A clínica de estética de Rayane Figliuzzi, ex-participante de A Fazenda e atual namorada do cantor Belo, virou alvo de uma operação da Delegacia do Consumidor (Decon) e acabou interditada na quinta-feira (11), na Taquara, Zona Sudoeste do Rio de Janeiro. A situação, que já estava rendendo comentários nas redes sociais, agora se transforma num caso policial que pode resultar em acusações sérias, envolvendo desde crimes contra as relações de consumo até possível lavagem de dinheiro.
Segundo a jornalista Fábia Oliveira, tudo começou com um boletim de ocorrência registrado por uma cliente que afirma ter sofrido queimaduras após passar por um procedimento estético na clínica ligada ao nome de Rayane. Esse tipo de relato, infelizmente, tem se tornado mais comum no universo dos tratamentos estéticos, onde a busca por resultados rápidos às vezes passa por cima do básico: segurança, técnica e profissionalismo. E, para completar, todo mundo sabe que celebridades e influenciadores hoje mexem diretamente na decisão das pessoas, então qualquer erro vira uma bola de neve.
A fiscalização ocorreu nas salas 301 e 307 de um prédio na Estrada Miguel Salazar Mendes de Moraes, endereço onde funciona o estabelecimento. Ao chegarem no local, os agentes encontraram uma esteticista em atendimento, apresentando-se como a responsável pela clínica. Nada mais comum em dias normais, mas, diante da denúncia, o clima mudou completamente.
A profissional identificada como Larissa Macedo Caldeira da Silva acabou presa em flagrante por crime contra as relações de consumo. Os peritos do Instituto de Criminalística Carlos Éboli acompanharam tudo e identificaram problemas gravíssimos: medicamentos inadequados para uso humano, produtos vencidos, equipamentos sem esterilização e a completa falta de documentação exigida para o funcionamento de um espaço desse tipo. Para quem trabalha com estética, isso é praticamente uma sentença de falência, porque demonstra não só descuido, mas risco real à saúde das pessoas.
No auto policial, consta que o local foi imediatamente interditado, e a esteticista conduzida para as medidas cabíveis. A sensação é de que o caso ainda pode se desdobrar, até porque o nome de Rayane Figliuzzi aparece como responsável pelo empreendimento, o que naturalmente coloca a influenciadora numa posição complicada. Ela deverá responder por crimes contra as relações de consumo, crime contra a saúde pública e também por possível envolvimento em lavagem de dinheiro, algo que ainda está sendo apurado. É o tipo de acusação que faz qualquer assessoria perder o sono, ainda mais num momento em que celebridades vêm sendo cobradas por maior responsabilidade nos negócios que divulgam ou administram.

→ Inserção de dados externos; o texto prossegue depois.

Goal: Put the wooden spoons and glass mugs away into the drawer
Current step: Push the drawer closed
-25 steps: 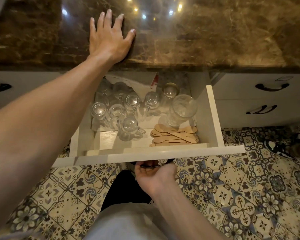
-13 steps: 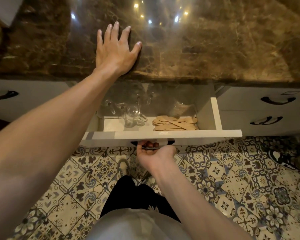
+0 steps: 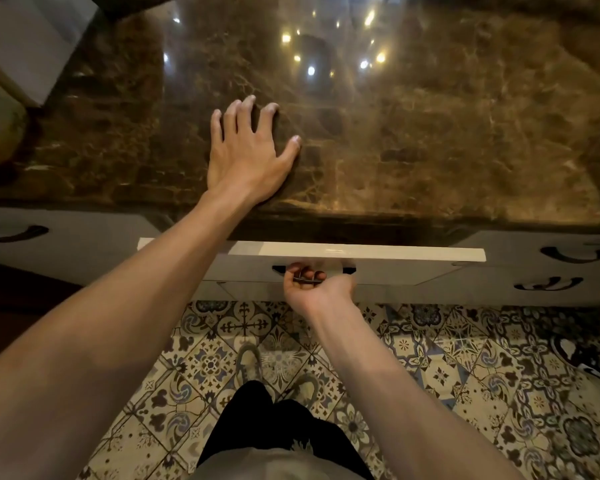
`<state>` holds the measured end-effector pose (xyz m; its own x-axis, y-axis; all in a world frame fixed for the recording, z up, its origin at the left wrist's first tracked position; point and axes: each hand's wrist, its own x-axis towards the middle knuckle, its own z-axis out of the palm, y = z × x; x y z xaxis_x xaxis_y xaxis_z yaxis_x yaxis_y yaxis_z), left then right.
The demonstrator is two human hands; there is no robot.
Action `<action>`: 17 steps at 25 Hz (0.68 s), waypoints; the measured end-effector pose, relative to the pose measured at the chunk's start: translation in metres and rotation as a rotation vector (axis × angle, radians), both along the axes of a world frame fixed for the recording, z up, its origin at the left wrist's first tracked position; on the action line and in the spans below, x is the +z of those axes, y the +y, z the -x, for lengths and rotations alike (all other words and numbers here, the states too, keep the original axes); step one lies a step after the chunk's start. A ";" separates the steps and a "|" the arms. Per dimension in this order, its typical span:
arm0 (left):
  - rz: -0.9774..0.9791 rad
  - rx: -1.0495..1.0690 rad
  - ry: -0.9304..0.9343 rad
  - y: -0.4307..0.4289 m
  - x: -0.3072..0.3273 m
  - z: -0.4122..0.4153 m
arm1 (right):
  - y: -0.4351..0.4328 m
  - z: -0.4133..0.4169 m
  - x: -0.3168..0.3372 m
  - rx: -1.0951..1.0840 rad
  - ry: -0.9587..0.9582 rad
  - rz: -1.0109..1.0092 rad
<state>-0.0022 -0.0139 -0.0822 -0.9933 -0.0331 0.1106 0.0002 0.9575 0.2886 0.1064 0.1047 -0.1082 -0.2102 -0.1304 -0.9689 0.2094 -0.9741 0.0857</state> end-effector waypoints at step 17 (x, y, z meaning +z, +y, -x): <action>0.023 0.024 -0.018 0.002 0.001 -0.001 | -0.003 0.034 0.002 0.084 0.109 -0.131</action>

Nas redes sociais, o assunto já está circulando — principalmente porque Rayane ganhou holofotes nos últimos meses após engatar o relacionamento com Belo, que tenta retomar a carreira com novos projetos e aparições públicas. A interdição da clínica cai num momento delicado, num Brasil onde discussões sobre procedimentos estéticos, regulamentação da profissão e riscos em clínicas clandestinas estão cada vez mais presentes. Basta lembrar dos casos recentes que viralizaram no TikTok e no Instagram, onde clientes relataram complicações sérias depois de procedimentos supostamente simples.
A expectativa agora é entender como Rayane vai se posicionar. Até o momento, não houve pronunciamento oficial dela ou de sua equipe. O caso segue nas mãos da Delegacia do Consumidor, que deve continuar investigando a origem dos produtos encontrados, a responsabilidade sobre a gestão da clínica e o envolvimento direto da influenciadora.

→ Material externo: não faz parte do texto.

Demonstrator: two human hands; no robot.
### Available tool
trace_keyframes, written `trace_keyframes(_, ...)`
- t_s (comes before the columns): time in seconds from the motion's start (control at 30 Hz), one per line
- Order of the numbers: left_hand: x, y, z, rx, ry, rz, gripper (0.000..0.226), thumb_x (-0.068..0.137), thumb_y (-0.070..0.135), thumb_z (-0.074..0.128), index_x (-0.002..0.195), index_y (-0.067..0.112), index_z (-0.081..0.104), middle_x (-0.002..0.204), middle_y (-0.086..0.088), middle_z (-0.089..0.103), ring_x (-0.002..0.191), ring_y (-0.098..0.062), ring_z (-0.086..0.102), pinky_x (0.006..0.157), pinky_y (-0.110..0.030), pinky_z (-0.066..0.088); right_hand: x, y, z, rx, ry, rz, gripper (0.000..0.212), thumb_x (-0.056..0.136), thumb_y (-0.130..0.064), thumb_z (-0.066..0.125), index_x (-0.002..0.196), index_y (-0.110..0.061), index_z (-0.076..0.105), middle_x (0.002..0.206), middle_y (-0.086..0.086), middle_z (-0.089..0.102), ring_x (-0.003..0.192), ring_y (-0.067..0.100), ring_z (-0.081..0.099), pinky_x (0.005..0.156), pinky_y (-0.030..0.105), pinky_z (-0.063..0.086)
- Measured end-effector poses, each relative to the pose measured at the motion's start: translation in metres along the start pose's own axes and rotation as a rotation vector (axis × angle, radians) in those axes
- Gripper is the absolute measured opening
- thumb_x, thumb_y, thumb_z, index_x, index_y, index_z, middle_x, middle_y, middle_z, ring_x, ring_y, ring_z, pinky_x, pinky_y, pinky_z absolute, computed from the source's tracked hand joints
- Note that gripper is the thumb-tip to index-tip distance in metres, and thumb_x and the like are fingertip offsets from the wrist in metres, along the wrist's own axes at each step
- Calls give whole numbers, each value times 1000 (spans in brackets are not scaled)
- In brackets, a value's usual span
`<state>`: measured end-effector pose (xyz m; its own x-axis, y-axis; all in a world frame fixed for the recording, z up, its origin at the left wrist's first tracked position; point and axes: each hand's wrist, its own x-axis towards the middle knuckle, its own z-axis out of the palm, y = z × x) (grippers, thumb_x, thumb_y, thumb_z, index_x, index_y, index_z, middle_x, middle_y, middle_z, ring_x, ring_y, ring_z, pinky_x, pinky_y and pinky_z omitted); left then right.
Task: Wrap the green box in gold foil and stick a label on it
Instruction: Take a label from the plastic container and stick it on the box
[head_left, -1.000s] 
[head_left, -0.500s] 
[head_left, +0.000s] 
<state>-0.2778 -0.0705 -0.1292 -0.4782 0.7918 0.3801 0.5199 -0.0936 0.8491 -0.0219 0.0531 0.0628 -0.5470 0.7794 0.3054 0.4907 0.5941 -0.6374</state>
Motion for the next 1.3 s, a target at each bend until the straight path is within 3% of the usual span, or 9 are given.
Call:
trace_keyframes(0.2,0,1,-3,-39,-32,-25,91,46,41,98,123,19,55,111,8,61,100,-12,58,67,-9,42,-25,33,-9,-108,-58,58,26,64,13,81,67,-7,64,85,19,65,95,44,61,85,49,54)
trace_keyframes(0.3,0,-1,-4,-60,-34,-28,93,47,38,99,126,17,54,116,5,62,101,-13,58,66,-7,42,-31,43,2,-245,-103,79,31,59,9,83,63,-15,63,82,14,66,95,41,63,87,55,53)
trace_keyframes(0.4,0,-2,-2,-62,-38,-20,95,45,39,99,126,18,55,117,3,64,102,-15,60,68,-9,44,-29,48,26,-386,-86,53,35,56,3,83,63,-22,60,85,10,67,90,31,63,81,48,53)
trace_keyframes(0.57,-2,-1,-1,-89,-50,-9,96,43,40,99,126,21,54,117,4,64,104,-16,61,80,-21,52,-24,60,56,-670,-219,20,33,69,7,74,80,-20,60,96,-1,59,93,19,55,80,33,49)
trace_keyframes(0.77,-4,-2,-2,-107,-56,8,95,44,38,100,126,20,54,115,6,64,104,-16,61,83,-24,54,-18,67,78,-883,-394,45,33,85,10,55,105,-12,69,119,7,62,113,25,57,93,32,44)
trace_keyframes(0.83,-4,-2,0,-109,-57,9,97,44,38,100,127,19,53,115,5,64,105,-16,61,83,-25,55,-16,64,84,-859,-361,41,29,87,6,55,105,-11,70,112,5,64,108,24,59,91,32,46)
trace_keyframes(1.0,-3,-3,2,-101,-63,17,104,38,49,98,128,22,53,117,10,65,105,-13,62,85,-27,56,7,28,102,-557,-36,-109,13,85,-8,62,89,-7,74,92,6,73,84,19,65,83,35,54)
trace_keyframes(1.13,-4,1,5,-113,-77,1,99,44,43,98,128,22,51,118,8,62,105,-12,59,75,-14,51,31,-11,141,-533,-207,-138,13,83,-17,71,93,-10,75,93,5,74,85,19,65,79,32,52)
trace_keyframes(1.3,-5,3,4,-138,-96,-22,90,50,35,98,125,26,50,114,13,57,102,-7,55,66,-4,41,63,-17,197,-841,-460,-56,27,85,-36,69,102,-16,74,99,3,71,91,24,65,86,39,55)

O fato é que, num cenário em que estética virou um grande negócio e um grande risco ao mesmo tempo, episódios como esse acendem um alerta para clientes, profissionais e até para famosos que emprestam o nome — ou colocam o próprio CPF — em estabelecimentos que precisam seguir regras rígidas. E quando essas regras não são cumpridas, a conta chega rápido.